Fig. 1. NUP98–KDM5A does not operate in the context of the nuclear pore complex.

a, Domain architecture of endogenous NUP98 and KDM5A proteins and the oncogenic NUP98–KDM5A fusion protein. GBD, Gle2-binding domain; JMJ, Jumonji domain. b, Confocal microscopy images showing a representative HL-60 cell expressing NUP98–KDM5A, stained with DAPI (green in the merged image) and anti-HA antibody for fusion proteins (white in the merged image). Scale bar, 5μm. Six independent experiments were performed with similar results. c, Schematic representation of the experimental setup. HL-60 cells were transduced with a retroviral vector expressing tagged NUP98–KDM5A (left). Endogenous NUP98 complexes were pulled down from mock-transduced HL-60 cells with a NUP98-specific antibody, whereas tagged NUP98–KDM5A complexes were purified using Strep-Tactin (middle). Data on purified protein complexes were acquired by LC–MS/MS and subsequently analyzed (right). d, Interactome analysis was performed by CRaPome (antibody IP) or mock pull-down (Strep-Tactin AP) subtraction for NUP98 and NUP98–KDM5A, respectively.
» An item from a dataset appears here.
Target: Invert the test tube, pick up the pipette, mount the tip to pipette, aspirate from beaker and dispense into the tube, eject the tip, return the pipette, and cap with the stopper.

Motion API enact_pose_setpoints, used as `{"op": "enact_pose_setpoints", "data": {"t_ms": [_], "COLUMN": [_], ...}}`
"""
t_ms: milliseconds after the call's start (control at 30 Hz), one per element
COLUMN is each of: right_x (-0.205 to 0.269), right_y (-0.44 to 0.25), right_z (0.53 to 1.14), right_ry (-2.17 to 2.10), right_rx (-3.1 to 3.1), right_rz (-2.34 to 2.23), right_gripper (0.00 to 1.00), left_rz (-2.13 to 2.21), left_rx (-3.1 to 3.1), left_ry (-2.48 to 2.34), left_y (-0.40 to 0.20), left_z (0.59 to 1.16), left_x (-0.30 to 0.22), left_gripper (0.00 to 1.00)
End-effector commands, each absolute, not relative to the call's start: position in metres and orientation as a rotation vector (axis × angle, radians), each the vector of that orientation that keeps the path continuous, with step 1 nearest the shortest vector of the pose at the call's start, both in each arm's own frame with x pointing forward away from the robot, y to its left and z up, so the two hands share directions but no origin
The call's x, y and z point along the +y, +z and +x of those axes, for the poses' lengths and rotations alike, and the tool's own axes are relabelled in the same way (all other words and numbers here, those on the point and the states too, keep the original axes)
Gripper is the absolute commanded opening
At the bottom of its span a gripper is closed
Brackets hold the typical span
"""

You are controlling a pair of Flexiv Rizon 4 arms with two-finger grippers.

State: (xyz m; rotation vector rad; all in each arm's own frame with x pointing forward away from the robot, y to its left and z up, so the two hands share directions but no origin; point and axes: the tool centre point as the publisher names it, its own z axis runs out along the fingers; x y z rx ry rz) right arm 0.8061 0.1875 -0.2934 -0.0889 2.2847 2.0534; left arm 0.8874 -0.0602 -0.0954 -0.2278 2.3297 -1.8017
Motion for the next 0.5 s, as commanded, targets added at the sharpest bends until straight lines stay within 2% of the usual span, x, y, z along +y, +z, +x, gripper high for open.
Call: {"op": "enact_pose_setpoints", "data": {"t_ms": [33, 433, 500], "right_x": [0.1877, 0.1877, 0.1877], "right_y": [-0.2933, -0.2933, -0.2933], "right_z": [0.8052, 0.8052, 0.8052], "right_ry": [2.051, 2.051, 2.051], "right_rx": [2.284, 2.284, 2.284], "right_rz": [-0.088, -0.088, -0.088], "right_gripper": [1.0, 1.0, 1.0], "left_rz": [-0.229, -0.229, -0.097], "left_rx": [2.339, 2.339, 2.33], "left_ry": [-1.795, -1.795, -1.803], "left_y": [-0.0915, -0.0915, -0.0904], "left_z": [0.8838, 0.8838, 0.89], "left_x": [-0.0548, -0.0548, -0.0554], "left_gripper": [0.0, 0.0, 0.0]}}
Individual protein complexes within the interactomes were obtained by K-means clustering (K=7) based on String db interactions, assigned using Gene Ontology Biological Processes and illustrated as hexagons (green for NUP98 and blue for NUP98–KDM5A complexes). Hexagon sizes and numbers represent the identified proteins associated with respective subcomplexes. Red nodes show shared proteins between the interactomes. Detailed string db networks (cutoff 0.4) are shown for subcomplexes of ‘RNA helicases’ and ‘RNA binding,’ and individual proteins are highlighted (yellow to green) according to abundance in MS acquisition.